Cisco Secure Boot Bug
This bug involves an attacker with elevated privileges and access to the underlying operating system running on affected devices writing a modified firmware image to the FPGA. The attacker must be local and already authenticated with elevated privileges to exploit this vulnerability. This existing access means they would already be able to attack the system in other ways regardless of this bug.
Cisco is in the process of releasing patches for affected devices though the roll-out is potentially months away for some affected equipment. Once patches are available, applying them should be a high priority because this type of attack can leave the equipment non-functional. In the meantime it's best to verify your configuration, audit the users who have access, and ensure your password policies are sufficiently complex to ensure legitimate users' passwords are easily cracked.

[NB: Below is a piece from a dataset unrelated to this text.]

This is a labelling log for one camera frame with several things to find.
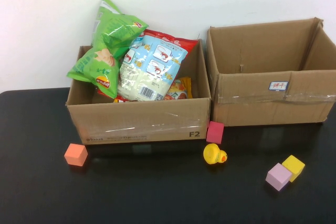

Read the full advisory (and verify whether you have affected devices in your network).
Linux Kernel Bug
This Linux kernel module bug goes back to about 2015 and could be pretty scary given it's generally-loose underlying conditions: no authentication required, network-based, and use-after-free. Use-after-free refers to an attempt to access memory after it has been freed which can crash programs and/or allow attack code to be executed. For more information see the official CWE definition.
This bug will garner a lot of attention because these conditions make it easy to exploit but luckily the bug is limited to a kernel module that is disabled by default.
Read the full CVE description detail here.
WhatsApp remote code execution
Details are scarce on how this exploit works but it appears that a crafted attack will crash the target app and allow you to run code on their device. More importantly this attack has already been used to install spyware on people’s devices. The exploit targets WhatsApp's VoIP stack and allows attackers to compromise a device just by calling it.
Updates resolving this issue for iOS and Android devices were released in the last few days so install the update if you don't have automatic app updates enabled. No word on whether installing the update addresses already compromised devices.